--- Material provided ---
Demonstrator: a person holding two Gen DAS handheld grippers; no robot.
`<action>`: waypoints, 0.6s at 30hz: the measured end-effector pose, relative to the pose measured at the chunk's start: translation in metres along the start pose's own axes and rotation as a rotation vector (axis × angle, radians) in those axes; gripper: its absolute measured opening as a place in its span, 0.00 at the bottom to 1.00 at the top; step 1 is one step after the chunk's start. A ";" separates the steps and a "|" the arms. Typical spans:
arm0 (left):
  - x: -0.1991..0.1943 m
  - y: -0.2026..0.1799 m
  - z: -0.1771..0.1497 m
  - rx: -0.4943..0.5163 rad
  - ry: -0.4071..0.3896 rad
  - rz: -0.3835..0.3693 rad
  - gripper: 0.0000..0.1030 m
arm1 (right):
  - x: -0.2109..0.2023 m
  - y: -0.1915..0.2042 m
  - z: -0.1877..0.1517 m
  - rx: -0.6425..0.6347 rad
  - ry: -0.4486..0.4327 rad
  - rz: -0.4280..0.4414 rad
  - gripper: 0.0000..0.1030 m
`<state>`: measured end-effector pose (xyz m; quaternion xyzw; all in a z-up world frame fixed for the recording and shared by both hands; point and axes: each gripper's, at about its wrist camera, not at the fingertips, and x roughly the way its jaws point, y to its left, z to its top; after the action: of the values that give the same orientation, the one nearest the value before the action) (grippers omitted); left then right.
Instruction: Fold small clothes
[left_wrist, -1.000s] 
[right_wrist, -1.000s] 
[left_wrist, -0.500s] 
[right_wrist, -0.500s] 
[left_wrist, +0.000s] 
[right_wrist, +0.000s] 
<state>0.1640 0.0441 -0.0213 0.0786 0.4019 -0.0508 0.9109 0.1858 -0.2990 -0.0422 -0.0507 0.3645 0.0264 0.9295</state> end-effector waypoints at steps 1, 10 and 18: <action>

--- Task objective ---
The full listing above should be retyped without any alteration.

--- Task answer ---
Demonstrator: a person holding two Gen DAS handheld grippers; no robot.
`<action>`: waypoints, 0.6s at 30hz: the measured end-effector pose, relative to the pose measured at the chunk's start: translation in metres along the start pose's own axes and rotation as a rotation vector (axis × angle, radians) in those axes; gripper: its absolute measured opening as a place in its span, 0.00 at the bottom to 1.00 at the top; step 1 is one step after the chunk's start. A ";" separates the steps and a "|" the arms. Typical spans:
arm0 (left):
  - x: -0.1991..0.1943 m
  - y: -0.2026..0.1799 m
  - z: -0.1771..0.1497 m
  - rx: -0.4943..0.5163 rad
  - ry: -0.4071..0.3896 rad
  - rz: -0.3835..0.3693 rad
  - gripper: 0.0000..0.1030 m
arm1 (right):
  - x: -0.2109..0.2023 m
  - y: -0.1915..0.2042 m
  - z: -0.1877..0.1517 m
  - rx: -0.6425..0.6347 rad
  - ry: -0.4486..0.4327 rad
  - rz: -0.4280..0.4414 rad
  - gripper: 0.0000..0.1030 m
`<state>`: measured end-effector pose (xyz m; quaternion xyzw; all in a z-up world frame fixed for the recording and shared by both hands; point and axes: each gripper's, at about its wrist camera, not at the fingertips, and x roughly the way its jaws point, y to its left, z to its top; after the action: of the values that give the same orientation, the one nearest the value before the action) (grippers omitted); left then right.
Instruction: Fold small clothes
[left_wrist, -1.000s] 
[right_wrist, -1.000s] 
[left_wrist, -0.500s] 
[right_wrist, -0.500s] 
[left_wrist, +0.000s] 
[right_wrist, +0.000s] 
<state>0.1640 0.0441 -0.0213 0.0786 0.4019 -0.0508 0.9109 0.1858 -0.2990 -0.0422 -0.0507 0.3645 0.0264 0.9295</state> end-effector waypoints at steps 1, 10 and 18: <action>

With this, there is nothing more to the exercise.